[[ DATA LISTING, beginning ]]
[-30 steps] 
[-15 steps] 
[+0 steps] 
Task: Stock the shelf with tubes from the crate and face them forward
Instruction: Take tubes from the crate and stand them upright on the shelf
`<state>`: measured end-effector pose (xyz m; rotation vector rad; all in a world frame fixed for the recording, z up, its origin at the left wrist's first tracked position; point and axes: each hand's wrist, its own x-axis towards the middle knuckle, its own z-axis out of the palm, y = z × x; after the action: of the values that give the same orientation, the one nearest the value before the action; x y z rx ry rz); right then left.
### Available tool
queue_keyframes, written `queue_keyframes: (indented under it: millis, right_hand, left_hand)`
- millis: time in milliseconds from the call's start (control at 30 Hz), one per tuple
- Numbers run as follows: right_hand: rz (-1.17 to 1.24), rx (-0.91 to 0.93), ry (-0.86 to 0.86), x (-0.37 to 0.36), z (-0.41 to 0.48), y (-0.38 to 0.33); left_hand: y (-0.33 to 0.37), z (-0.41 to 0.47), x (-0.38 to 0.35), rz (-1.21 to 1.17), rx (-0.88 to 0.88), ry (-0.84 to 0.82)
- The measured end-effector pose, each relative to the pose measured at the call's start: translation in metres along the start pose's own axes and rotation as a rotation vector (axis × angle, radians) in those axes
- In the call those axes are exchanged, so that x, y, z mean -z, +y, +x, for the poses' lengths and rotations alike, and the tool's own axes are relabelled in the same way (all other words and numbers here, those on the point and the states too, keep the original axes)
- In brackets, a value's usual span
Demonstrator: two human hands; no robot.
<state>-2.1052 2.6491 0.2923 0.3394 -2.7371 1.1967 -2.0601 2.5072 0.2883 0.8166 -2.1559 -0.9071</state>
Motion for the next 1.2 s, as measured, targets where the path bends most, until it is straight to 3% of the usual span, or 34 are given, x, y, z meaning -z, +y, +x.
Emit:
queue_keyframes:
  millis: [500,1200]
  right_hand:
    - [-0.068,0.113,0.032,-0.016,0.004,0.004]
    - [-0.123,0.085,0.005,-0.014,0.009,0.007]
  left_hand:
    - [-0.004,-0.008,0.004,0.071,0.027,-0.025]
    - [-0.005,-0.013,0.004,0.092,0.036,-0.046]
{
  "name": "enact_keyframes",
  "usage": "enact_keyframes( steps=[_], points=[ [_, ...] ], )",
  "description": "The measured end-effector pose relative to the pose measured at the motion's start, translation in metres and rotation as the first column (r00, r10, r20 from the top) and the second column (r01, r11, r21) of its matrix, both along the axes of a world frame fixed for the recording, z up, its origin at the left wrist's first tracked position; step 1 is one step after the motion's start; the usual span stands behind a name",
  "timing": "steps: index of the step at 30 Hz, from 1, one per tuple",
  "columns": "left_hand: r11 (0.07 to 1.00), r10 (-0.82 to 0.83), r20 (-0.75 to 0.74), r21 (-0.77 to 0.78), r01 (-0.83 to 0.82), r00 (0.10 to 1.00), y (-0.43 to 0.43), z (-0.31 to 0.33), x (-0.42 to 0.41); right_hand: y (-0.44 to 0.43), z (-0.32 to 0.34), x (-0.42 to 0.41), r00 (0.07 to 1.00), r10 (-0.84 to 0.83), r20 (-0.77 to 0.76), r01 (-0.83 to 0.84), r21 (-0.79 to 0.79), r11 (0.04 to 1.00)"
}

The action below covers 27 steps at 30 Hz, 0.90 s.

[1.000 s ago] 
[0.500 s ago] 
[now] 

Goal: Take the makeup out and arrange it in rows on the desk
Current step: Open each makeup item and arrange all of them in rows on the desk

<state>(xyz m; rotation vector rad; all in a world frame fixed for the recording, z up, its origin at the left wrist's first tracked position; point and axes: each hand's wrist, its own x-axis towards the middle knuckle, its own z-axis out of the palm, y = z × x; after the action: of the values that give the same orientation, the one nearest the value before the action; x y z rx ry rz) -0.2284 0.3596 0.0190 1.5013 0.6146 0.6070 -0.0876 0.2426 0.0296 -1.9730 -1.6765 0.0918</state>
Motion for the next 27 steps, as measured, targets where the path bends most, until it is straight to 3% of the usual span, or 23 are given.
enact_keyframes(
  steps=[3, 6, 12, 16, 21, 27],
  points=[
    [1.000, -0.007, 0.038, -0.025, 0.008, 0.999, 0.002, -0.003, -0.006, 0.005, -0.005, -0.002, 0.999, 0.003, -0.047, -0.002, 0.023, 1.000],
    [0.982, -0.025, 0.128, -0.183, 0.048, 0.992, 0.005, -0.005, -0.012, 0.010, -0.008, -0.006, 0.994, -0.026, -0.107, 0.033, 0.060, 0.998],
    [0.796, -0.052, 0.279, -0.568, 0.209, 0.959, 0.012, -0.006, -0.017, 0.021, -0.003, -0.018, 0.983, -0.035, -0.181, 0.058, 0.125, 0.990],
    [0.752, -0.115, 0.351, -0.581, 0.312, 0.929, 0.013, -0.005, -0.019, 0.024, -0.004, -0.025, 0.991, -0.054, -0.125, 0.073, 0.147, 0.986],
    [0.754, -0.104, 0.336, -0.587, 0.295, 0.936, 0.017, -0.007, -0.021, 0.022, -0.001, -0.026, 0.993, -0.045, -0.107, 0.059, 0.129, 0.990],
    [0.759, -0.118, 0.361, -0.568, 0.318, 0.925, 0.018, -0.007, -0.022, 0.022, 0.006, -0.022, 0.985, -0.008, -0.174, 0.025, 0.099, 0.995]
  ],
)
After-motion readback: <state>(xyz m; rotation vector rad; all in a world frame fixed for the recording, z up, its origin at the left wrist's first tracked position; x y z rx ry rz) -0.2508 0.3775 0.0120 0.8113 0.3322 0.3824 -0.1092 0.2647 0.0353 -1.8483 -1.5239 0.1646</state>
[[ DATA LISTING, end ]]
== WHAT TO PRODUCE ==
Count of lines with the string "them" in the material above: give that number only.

== SOLUTION TO THIS PROBLEM ==
3